To bind any additional folders or files to your container, you can utilize the -B flag in your Apptainer run, exec, and shell commands:
apptainer run -B /source/directory:/target/directory sample-image.sif
/projects:
apptainer run -B /projects/academic/[YourGroupName]:/projects sample-image.sif
Alternatively, you can bind directories by utilizing the APPTAINER_BINDPATH environment variable. Simply export a list of directory pairs you would like to bind inside your container:
export APPTAINER_BINDPATH=/source/directory1:/target/directory1,\
/source/directory2:/target/directory2
Then run, execute, or shell into the container as normal.

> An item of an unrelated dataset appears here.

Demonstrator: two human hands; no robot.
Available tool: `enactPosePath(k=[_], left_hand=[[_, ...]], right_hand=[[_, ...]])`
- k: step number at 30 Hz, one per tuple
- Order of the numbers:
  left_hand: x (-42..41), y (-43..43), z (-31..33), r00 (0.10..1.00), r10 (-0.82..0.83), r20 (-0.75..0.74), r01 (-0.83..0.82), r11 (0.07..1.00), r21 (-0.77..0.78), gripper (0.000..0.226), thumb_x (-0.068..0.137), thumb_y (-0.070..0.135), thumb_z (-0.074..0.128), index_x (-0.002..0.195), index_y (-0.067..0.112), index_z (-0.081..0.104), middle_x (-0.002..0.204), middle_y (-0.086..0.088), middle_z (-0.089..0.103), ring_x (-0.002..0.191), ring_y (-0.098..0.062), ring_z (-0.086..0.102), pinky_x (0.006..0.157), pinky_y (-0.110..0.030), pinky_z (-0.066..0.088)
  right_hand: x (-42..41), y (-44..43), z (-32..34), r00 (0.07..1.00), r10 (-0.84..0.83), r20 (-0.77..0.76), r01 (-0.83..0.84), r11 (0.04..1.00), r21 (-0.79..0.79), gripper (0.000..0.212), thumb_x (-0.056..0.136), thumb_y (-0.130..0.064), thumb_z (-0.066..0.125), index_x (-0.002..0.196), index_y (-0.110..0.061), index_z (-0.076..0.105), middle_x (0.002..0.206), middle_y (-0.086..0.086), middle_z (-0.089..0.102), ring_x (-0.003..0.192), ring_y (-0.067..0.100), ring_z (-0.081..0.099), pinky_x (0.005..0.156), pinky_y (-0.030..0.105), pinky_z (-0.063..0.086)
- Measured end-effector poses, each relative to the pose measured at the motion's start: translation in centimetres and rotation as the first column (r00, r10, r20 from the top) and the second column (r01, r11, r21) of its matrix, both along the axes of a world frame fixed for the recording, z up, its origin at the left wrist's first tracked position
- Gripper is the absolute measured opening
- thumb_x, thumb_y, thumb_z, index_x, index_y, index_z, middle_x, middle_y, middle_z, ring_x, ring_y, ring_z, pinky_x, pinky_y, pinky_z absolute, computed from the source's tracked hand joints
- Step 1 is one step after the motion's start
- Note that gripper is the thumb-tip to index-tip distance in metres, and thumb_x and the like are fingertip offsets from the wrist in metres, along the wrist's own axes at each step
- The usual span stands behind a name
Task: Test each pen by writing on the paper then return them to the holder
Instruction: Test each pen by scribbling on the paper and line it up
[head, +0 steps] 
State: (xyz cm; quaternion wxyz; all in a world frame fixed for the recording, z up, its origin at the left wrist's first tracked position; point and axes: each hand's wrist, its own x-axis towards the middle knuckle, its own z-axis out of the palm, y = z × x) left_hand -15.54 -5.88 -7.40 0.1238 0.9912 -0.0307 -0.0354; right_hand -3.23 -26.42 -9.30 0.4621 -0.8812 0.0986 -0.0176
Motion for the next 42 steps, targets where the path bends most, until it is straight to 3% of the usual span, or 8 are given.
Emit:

Building Images with Apptainer¶
Compute Node Use Only
We recommend you build and pull containers on a compute node in a running job. Apptainer is not available on the CCR login nodes and some features may not work on the compile nodes. See more on node types in CCR's Cluster documentation
In the event that a container is unavailable for a given application, you may need to build your own container from scratch. Apptainer allows a user to build images using a definition file. Just like a Dockerfile, this file has a variety of directives that allow for the customization of your image. A sample image would look something like this:
Bootstrap: docker
From: ubuntu:24.04
%files
source-file /opt/destination-file
%post
apt-get update -y
apt-get install -y nano
apt-get install -y gcc
%environment
export PATH="/opt/my-program/bin:$PATH"
%runscript
echo “hello! I am a container!”
%labels
Author Your Name
ContactEmail myemailaddress@institution.edu
Name My First Container
%help
I am help text!
This definition file contains examples for the following sections:
| Section | Description |
|---|---|
| Header | Choose an existing container to start from. |
| %files | Copy files from your system into the container. |
| %post | List of steps to install and configure software. |
| %environment | Set environment variables within the container to help find and run installed software. |
| %runscript | Set an optional default behavior to run with the container. |
| %labels | Add information or metadata to help identify container and its contents. |
| %help | Add text to help other users run the container. |
Header¶
The first section is called the header. This must be the first section of your definition file and is required to build a container. The example above uses an Ubuntu docker container as its base. There are configurations you can use for the header. This example demonstrates how to use a docker container as the base image.
Files section¶
The %files section is used to copy files from the machine that is running Apptainer (the “host”) into the container that Apptainer is building. This section is typically used when you have the source code saved on the host and want to extract/compile/install it inside of the container image.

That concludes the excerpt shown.